1,500 PIPS PER MONTH with this method, VSA/SR/fibb etc

Dear Peter,

that nice upbar is what I was waiting when I told you the price was going to go up soonish.
The point is I knew there was a considerable upmove playing but I didn’t consider timing.
Timins is a factor and while you wait for the right setup you end up loosing a lot of money.
I enteres 20 min before it, going long, put a stop loss 3 pips above the min it reached right before that long bar. Again I lost a move I knew was going to come.
I wasn’t in front of the screen, but even if I was it wouldn’t have been easy to enter, take a loss then re enter.
The direction of the move is easier than timing.
What do you think about timing?
:smiley:
Luca

Time is an important part of reading the charts. Market goes though cycles.

For example, NY close to Aisa open usually retraces the last NY trend so big money can load up on the trend again during others profit taking.

Then first hour of london is important. Getting a good read from that first hour is helpfull for the whole session…but watch for news to affect timing.

Then you usually have a pause in action while markets wait for NY open, and that session is most revoled around news…and so on.

By the way I’m long EU. :smiley:

1 Like

chart chart!!! :smiley:
There’s a downtrend line formed from yesterday night…

lol…come on, I’m tired of posting charts. Double bottom on 5 min, hi volume pin on second bottom. Yeah I see that down trend…eh. :stuck_out_tongue:

:DDDD
ok… what about those 2 red bars with highest vol of the day…??

That’s late NY/Aisa retrace. look at it on the 5 min. Those higher volume areas are dips with an upward reaction in price. Typical of accumilation.

Look at the daily chart. Point to 1.2780. look at the weekly chart…no down weeks for a while now.

you’re the master… so…
but… might be…
but it might be we keep on descending before it all happens…
mmmmdid u buy at 1.258ish?

It could dip more first. Sometimes in this situation you’ll see a news move to get a lower price, then it goes up…never know. I’m just going with the probability as I see it.

I have no trades open for the best reason possible…TPs were hit! :smiley:

No moving averages, no bolinger bands, no MACD, no trend analizer 3000…just purely reading the order flow at S/R:

Credit to zzmad for taking this trade and pointing it out.

It looks like a beautiful H&S.
USD is oversold. USD index at support of trendline.

Then the AUDUSD looks ready to…
Point is price is dancing at the top without really high vol kicking in.
Instead vol kicked in when AUDUSD retraced today.
It looks as if it’s going higher.
Who makes the market wouldn’t want to give anybody the satisfaction to get such a “obvious trade”
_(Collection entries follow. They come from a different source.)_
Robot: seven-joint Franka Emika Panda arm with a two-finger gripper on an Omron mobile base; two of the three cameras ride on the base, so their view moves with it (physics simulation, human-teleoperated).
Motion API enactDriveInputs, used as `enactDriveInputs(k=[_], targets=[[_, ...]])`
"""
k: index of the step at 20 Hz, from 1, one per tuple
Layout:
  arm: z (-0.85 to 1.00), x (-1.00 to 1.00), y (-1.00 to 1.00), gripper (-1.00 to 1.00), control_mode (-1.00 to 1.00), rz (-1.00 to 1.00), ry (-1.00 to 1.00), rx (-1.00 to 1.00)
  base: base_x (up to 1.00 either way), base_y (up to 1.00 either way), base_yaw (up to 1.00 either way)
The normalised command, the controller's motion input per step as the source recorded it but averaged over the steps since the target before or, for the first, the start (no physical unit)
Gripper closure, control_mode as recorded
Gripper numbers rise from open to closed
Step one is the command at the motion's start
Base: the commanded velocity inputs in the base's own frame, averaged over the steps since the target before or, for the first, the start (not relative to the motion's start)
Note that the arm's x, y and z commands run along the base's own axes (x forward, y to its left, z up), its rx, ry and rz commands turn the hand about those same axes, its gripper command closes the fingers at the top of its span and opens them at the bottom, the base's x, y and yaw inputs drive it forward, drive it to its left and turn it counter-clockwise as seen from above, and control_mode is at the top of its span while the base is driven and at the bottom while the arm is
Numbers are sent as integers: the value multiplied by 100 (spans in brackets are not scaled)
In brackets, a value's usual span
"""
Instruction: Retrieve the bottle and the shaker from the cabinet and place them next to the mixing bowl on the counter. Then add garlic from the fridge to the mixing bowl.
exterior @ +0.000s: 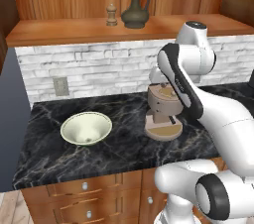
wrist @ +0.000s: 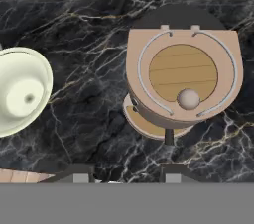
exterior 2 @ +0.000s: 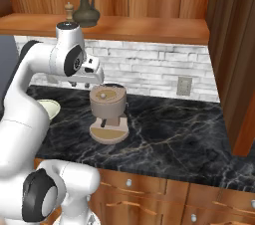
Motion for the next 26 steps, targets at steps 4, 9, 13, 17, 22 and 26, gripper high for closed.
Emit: enactDriveInputs(k=[4,9,13,17,22,26], targets=[[1,-11,-2,-100,-100,0,-18,5,0,0,0],[24,-50,-14,-100,-100,-3,-35,6,0,0,0],[74,-35,0,-100,-100,0,-37,0,0,0,0],[100,-5,0,-100,-100,0,-26,0,0,0,0],[100,0,-1,-100,-100,0,-22,0,0,0,0],[77,0,-9,-100,-100,0,-9,0,0,0,0]])
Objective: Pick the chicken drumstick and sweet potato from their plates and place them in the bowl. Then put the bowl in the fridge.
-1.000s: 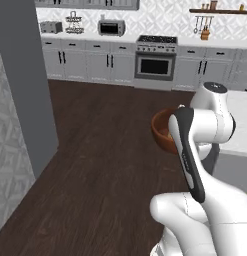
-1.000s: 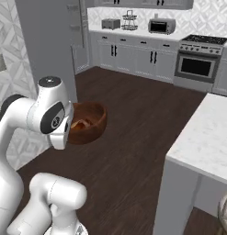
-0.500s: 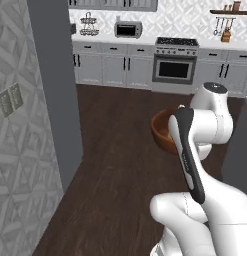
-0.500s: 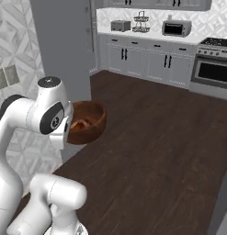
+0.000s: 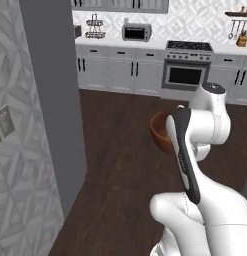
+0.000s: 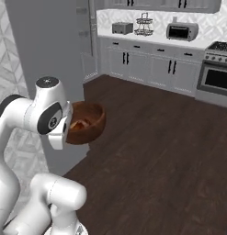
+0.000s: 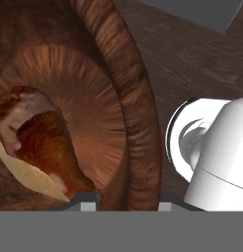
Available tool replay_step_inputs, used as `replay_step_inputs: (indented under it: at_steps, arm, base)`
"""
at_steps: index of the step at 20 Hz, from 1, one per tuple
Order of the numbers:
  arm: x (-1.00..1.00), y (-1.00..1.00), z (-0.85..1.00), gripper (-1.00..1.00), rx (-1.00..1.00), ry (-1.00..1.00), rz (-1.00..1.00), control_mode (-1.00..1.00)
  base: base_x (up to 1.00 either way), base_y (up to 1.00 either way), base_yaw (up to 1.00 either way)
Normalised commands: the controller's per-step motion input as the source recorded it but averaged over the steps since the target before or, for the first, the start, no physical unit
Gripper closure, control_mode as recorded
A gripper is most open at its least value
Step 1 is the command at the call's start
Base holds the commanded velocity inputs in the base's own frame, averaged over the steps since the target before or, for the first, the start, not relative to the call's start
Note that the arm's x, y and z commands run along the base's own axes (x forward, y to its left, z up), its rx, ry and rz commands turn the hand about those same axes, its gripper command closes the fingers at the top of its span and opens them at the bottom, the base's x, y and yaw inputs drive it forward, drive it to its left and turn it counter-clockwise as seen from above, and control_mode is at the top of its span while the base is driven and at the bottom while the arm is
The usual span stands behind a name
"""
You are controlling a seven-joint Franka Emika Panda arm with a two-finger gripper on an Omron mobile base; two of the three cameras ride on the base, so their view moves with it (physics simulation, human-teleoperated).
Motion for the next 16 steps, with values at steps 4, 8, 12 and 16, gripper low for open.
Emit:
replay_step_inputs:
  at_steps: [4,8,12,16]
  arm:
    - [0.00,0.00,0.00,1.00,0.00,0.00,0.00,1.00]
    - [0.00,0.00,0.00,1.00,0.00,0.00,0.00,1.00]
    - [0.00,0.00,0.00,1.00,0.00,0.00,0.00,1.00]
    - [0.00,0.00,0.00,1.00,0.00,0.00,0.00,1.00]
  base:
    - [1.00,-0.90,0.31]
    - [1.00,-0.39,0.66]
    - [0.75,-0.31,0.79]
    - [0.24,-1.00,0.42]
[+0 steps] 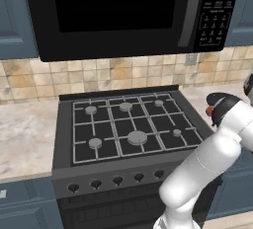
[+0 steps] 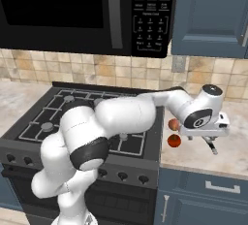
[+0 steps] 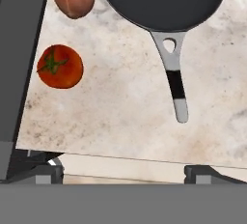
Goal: Place the pan on the front right burner on the stove. Then place the tomato and the onion in the pan and turn on the front right burner.
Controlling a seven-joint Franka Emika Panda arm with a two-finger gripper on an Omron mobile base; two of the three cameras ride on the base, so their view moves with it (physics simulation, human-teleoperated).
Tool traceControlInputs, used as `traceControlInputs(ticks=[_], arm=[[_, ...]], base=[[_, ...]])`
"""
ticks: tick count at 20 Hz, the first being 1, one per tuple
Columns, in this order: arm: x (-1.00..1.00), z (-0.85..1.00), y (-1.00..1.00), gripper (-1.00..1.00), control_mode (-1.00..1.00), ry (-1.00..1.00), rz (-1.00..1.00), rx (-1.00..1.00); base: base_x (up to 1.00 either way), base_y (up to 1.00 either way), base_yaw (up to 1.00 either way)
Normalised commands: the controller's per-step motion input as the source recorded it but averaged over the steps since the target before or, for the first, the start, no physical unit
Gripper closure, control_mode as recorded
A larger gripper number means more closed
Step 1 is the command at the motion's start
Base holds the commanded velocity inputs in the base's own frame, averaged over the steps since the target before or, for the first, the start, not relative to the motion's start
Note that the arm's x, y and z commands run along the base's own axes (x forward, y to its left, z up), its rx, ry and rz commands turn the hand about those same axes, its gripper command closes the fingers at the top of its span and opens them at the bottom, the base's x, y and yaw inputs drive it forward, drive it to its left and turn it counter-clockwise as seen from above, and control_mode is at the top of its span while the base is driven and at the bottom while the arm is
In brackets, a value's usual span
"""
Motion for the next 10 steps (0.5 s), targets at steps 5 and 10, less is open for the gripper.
traceControlInputs(ticks=[5, 10], arm=[[0.07, -0.12, -0.26, -1.0, -1.0, 0.04, 0.13, 0.02], [0.19, -0.1, -0.14, -1.0, -1.0, 0.07, 0.09, 0.01]], base=[[0.0, 0.0, 0.0], [0.0, 0.0, 0.0]])
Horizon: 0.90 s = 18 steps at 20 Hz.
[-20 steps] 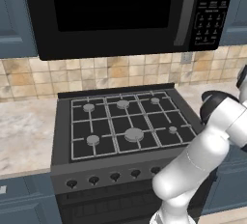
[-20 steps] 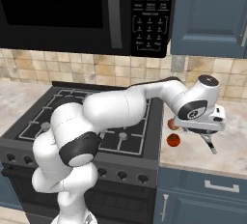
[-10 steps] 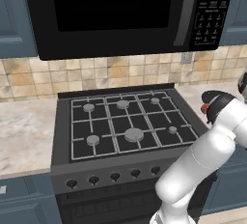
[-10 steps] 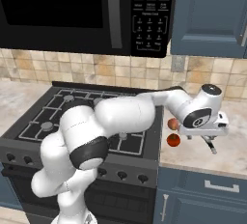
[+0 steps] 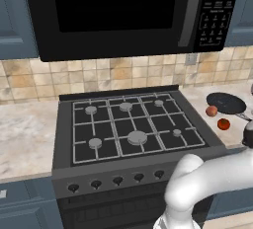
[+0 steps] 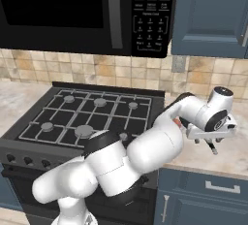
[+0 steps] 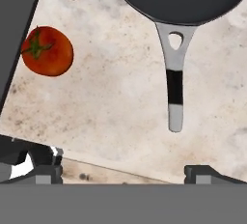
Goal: Place the pan on the front right burner on the stove. Then place the tomato and the onion in the pan and turn on the front right burner.
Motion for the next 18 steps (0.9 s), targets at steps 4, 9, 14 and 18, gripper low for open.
traceControlInputs(ticks=[4, 9, 14, 18], arm=[[0.16, -0.18, -0.02, -1.0, -1.0, 0.08, 0.07, 0.0], [0.11, -0.34, 0.0, -1.0, -1.0, 0.03, 0.05, 0.0], [0.16, -0.28, -0.01, -1.0, -1.0, -0.01, 0.01, 0.0], [0.27, -0.27, -0.03, -1.0, -1.0, 0.0, 0.0, 0.0]], base=[[0.0, 0.0, 0.0], [0.0, 0.0, 0.0], [0.0, 0.0, 0.0], [0.0, 0.0, 0.0]])
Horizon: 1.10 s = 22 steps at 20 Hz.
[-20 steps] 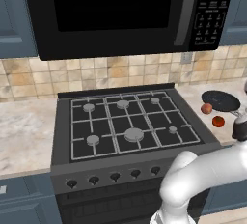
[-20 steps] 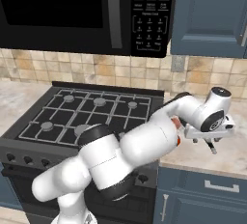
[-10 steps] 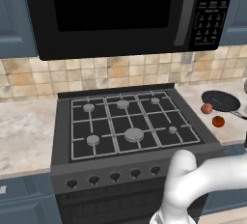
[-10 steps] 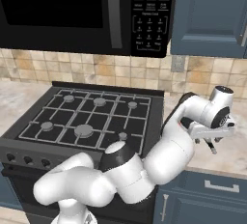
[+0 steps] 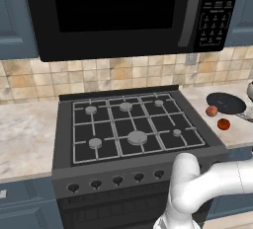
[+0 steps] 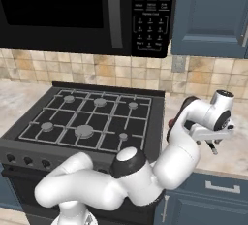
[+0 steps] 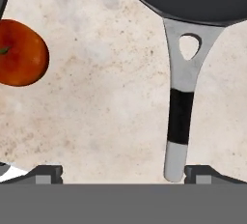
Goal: Place the pan on the front right burner on the stove. Then place the tomato and the onion in the pan and turn on the front right burner.
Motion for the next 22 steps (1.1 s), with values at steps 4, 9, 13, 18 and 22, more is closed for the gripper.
traceControlInputs(ticks=[4, 9, 13, 18, 22], arm=[[0.3, -0.2, -0.11, -1.0, -1.0, 0.0, 0.0, 0.0], [0.32, -0.18, -0.16, -1.0, -1.0, 0.0, 0.0, 0.0], [0.25, -0.2, -0.24, -1.0, -1.0, 0.02, 0.0, 0.0], [0.19, -0.2, -0.3, -1.0, -1.0, 0.04, 0.0, 0.0], [0.13, -0.21, -0.29, -1.0, -1.0, 0.03, 0.0, 0.0]], base=[[0.0, 0.0, 0.0], [0.0, 0.0, 0.0], [0.0, 0.0, 0.0], [0.0, 0.0, 0.0], [0.0, 0.0, 0.0]])
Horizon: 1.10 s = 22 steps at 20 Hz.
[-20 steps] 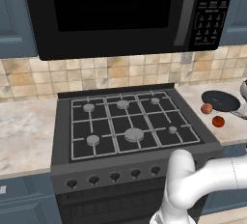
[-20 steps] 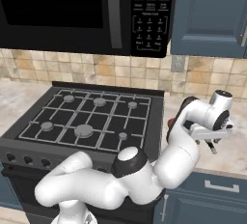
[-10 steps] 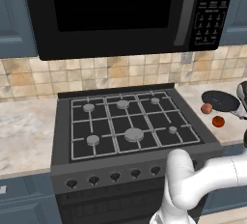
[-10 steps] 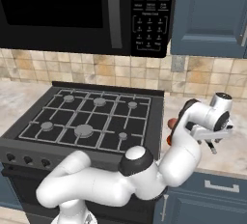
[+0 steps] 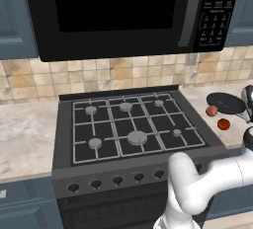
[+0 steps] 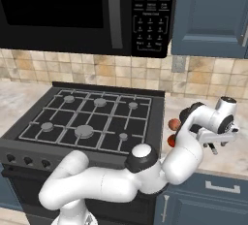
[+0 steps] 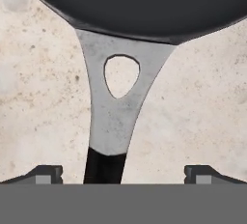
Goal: Place the pan on the front right burner on the stove. Then place the tomato and the onion in the pan and turn on the front right burner.
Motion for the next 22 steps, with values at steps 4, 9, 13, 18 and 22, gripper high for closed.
traceControlInputs(ticks=[4, 9, 13, 18, 22], arm=[[0.04, -0.23, -0.23, -1.0, -1.0, 0.02, 0.0, 0.0], [0.0, -0.29, -0.01, 1.0, -1.0, 0.03, 0.0, 0.0], [0.0, -0.08, 0.0, 1.0, -1.0, 0.0, 0.0, 0.0], [-0.03, 0.12, 0.0, 1.0, -1.0, -0.01, 0.0, 0.0], [0.0, 0.51, 0.0, 1.0, -1.0, -0.01, 0.0, 0.0]], base=[[0.0, 0.0, 0.0], [0.0, 0.0, 0.0], [0.0, 0.0, 0.0], [0.0, 0.0, 0.0], [0.0, 0.0, 0.0]])
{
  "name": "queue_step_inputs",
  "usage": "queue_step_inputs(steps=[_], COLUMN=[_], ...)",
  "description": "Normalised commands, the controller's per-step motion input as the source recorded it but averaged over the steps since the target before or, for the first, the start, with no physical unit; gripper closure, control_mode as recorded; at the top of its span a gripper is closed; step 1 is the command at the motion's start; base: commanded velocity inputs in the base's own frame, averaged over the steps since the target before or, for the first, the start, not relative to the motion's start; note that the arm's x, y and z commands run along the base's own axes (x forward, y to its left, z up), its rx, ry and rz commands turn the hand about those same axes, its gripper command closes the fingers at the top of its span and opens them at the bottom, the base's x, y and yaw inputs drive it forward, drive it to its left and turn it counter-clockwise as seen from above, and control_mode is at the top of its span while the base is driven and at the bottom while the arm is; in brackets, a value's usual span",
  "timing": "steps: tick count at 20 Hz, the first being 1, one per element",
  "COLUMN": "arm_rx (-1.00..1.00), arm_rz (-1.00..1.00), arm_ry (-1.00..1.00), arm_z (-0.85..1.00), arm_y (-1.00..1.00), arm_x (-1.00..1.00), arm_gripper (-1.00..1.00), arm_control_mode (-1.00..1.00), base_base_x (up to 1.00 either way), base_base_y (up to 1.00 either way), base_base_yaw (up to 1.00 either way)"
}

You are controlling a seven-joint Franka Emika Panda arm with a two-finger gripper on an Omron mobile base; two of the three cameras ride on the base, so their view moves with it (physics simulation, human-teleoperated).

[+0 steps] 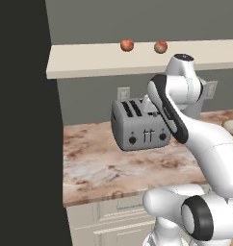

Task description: Pick the peachs from the cabinet and place them in one bowl. Pick the squash from the sink and place it in the other bowl.

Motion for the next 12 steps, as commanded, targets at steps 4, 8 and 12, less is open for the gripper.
queue_step_inputs(steps=[4, 8, 12], arm_rx=[0.0, 0.0, 0.0], arm_rz=[0.0, 0.0, 0.0], arm_ry=[0.0, 0.0, -0.01], arm_z=[0.0, 0.0, 0.0], arm_y=[0.0, 0.0, 0.0], arm_x=[0.0, 0.0, -0.38], arm_gripper=[-1.0, -1.0, -1.0], arm_control_mode=[-1.0, -1.0, -1.0], base_base_x=[0.0, 0.0, 0.0], base_base_y=[0.0, 0.0, 0.0], base_base_yaw=[0.0, 0.0, 0.0])
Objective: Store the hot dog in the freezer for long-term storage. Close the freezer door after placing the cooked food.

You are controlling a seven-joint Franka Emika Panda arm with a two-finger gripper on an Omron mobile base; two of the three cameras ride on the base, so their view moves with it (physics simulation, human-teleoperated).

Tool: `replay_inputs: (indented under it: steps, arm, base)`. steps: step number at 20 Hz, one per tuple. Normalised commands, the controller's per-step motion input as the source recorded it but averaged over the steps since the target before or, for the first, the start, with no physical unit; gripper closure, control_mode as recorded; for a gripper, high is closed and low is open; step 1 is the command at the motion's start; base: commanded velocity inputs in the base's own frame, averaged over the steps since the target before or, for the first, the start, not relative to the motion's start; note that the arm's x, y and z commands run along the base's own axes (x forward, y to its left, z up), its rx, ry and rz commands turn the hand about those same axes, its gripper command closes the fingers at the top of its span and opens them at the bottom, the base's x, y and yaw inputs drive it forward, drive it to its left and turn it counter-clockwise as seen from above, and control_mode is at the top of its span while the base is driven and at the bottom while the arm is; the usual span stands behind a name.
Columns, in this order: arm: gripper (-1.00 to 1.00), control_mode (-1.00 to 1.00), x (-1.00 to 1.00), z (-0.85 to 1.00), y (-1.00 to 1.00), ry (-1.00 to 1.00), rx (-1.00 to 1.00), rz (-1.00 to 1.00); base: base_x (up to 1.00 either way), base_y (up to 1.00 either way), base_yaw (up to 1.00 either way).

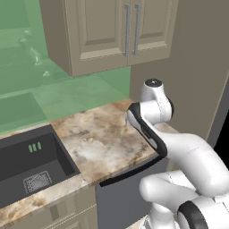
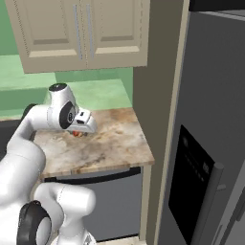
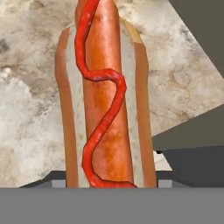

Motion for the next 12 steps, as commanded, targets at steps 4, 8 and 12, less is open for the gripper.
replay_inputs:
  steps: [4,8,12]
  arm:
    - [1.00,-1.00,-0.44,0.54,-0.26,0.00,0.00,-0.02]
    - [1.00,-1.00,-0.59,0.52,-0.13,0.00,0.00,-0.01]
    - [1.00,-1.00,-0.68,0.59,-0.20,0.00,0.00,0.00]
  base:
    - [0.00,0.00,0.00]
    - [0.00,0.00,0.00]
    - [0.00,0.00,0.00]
Sorry for the lack of response. I took some time off to enjoy the summer and do some things. I’m back to trading full time now. :slight_smile:

Took 2 trades today…

and this long… :smiley:

Main issue with volume of course is that there is no central exchange in forex and the volume you see in MT4 only relates to the volume of trades in that specific broker which will be less than 1% of the market by brokers and in terms of total volume more like 0.5% of actual volume.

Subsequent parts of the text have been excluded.